-- TASK DIRECTIONS --
Please return exactly the lines from the top of the data through the line that contains "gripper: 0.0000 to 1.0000", and skip all pictures.

____

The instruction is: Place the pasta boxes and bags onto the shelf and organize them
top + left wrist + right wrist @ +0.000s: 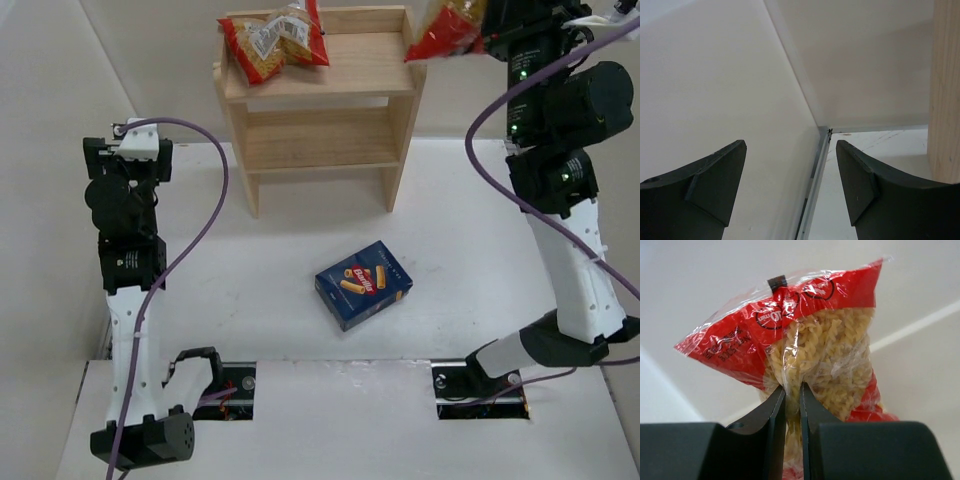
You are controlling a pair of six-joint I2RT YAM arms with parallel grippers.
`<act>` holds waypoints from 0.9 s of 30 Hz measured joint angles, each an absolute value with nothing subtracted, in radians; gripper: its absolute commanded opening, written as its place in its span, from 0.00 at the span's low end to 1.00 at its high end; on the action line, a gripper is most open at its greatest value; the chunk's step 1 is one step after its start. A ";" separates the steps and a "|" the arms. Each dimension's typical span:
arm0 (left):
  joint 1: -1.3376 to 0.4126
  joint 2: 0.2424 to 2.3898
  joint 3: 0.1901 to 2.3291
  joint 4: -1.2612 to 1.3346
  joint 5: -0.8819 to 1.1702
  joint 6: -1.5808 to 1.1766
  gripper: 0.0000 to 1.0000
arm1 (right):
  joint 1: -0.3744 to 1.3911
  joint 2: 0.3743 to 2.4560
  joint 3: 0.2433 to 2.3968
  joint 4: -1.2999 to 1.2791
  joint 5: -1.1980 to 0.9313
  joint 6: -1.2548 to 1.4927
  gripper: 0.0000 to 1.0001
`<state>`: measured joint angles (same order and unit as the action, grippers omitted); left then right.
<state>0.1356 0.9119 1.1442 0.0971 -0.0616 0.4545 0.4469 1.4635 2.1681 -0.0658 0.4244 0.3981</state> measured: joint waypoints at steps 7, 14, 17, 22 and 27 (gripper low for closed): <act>0.146 0.878 1.119 0.096 -0.062 0.444 0.71 | 0.607 1.797 2.556 0.182 0.432 0.276 0.00; 0.147 0.847 1.086 0.097 -0.062 0.434 0.71 | 0.592 2.142 2.773 0.178 0.447 0.249 0.03; 0.149 0.840 1.072 0.096 -0.062 0.428 0.71 | 0.583 2.197 2.730 0.098 0.445 0.254 0.03; 0.153 0.840 1.071 0.096 -0.062 0.423 0.71 | 0.586 2.231 2.720 0.034 0.422 0.267 0.09; 0.153 0.840 1.071 0.096 -0.062 0.419 0.71 | 0.587 2.197 2.718 -0.041 0.442 0.270 0.24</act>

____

-- ANSWER --
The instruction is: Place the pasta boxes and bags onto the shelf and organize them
top + left wrist + right wrist @ +0.000s: 
You are controlling a pair of six-joint I2RT YAM arms with parallel grippers.
`<act>` holds waypoints from 0.9 s of 30 Hz measured joint angles, each an absolute value with nothing subtracted, in radians; gripper: its absolute commanded opening, written as its place in its span, from 0.00 at the span's low end to 1.00 at its high end; on the action line, a gripper is most open at its greatest value; the chunk's step 1 is one step after its start. A ";" separates the steps and a "|" the arms. Each dimension's typical span:
arm0 (left):
  joint 1: -1.3376 to 0.4126
  joint 2: 0.2424 to 2.3898
  joint 3: 0.1901 to 2.3291
  joint 4: -1.2612 to 1.3346
  joint 5: -0.8819 to 1.1702
  joint 6: -1.5808 to 1.1766
  gripper: 0.0000 to 1.0000

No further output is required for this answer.